Con el objetivo de alcanzar otra meta en materia de justicia ambiental —además del histórico acuerdo alcanzado recientemente con Grupo México para atender las demandas de las comunidades afectadas por la contaminación del río Sonora—, continuaremos trabajando en el cumplimiento del Decreto de la Presa Endhó como zona de restauración ecológica, mediante un Programa de Restauración integral que consta de al menos 32 acciones.

Se firmará también el Acuerdo Nacional por los Bosques, Selvas y Manglares, que reconoce a las 16 mil 953 comunidades agrarias e indígenas forestales como actores clave y destaca el valor estratégico de estos ecosistemas para el clima, la economía y la seguridad hídrica nacional. Tan sólo los bosques y manglares capturan 178 millones de toneladas de CO2 al año y generan hasta 36 mil millones de pesos en pesquerías.

Iniciará igualmente la instrumentación de la Ley General de Economía Circular para avanzar hacia una República Basura Cero, mediante reglas claras, un Programa Nacional y el principio de Responsabilidad Extendida del Productor con el que las empresas deberán hacerse responsables de sus productos y sus residuos en todo su ciclo de vida. Esto, ante un escenario donde se generan diariamente 120 mil toneladas de residuos y se recicla menos del 10%. En esta misma línea, se impulsará un Programa Nacional de Residuos Sólidos y se evalúa la instalación de un Parque Ecológico y de Reciclaje, el primero de su tipo en México y en el continente.

Finalmente, continuará la implementación del Programa Nacional de Restauración. El año pasado iniciamos procesos de restauración en 53 sitios prioritarios en las 32 entidades federativas y éste se sumarán 28 sitios hacia una meta de casi 250 sitios identificados para intervenir antes de 2050.

A todas estas acciones prioritarias, se sumarán otras que ya hemos proyectado y estaremos impulsando desde el sector ambiental federal en los próximos doce meses, entre las que destacan la actualización de la Norma 163 para vehículos eléctricos, la implementación de nuestra NDC 3.0 en materia climática y la elaboración de la Ley General de Ordenamiento Territorial y de la Ley de Mares y Costas.

Frente a un contexto internacional complejo, en el que algunos actores parecen haber optado por un desmantelamiento acelerado de la arquitectura climática global, continuaremos apuntalando nuestra diplomacia ambiental. Fortaleceremos nuestro posicionamiento como nación líder en la agenda mundial y regional, participando en foros multilaterales clave como las COP de Escazú, Cambio Climático y Biodiversidad.

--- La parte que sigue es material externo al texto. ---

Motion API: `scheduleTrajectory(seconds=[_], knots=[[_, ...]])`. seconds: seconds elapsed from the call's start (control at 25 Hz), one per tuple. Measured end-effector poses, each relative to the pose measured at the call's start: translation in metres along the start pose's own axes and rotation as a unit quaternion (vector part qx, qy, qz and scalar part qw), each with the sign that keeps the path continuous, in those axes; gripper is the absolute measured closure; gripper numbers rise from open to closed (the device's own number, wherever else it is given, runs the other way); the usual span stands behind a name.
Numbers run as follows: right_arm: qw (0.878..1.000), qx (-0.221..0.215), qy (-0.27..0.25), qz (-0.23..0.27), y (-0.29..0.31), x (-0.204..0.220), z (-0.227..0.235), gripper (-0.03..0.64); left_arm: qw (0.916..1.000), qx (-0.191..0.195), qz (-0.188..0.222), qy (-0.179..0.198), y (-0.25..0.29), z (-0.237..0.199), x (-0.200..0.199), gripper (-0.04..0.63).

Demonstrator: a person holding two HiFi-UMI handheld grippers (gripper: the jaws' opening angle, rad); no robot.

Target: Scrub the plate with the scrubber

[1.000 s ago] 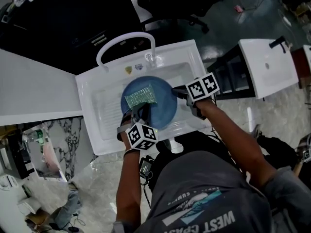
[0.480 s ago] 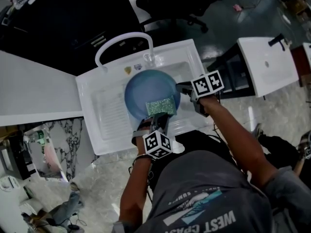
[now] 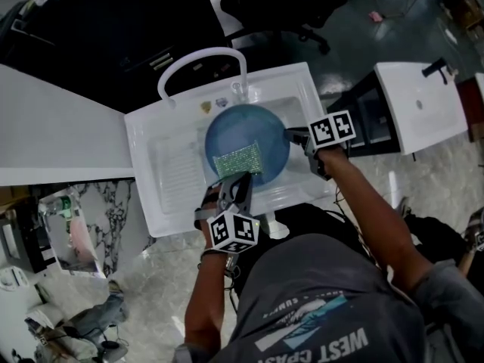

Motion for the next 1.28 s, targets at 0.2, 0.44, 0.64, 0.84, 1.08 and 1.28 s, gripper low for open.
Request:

Es claro que, ningún país o persona, por muy poderosa o influyente que sea, podrá detener la transición ecológica en la que el planeta ya está inserto.

Así —de la mano de las comunidades y en sintonía con todos los sectores—, 2026 se presenta como un año de consolidación y profundización de los esfuerzos en marcha, para seguir construyendo juntas y juntos un México ambientalmente justo y el legado ambiental del gobierno de la presidenta Sheinbaum.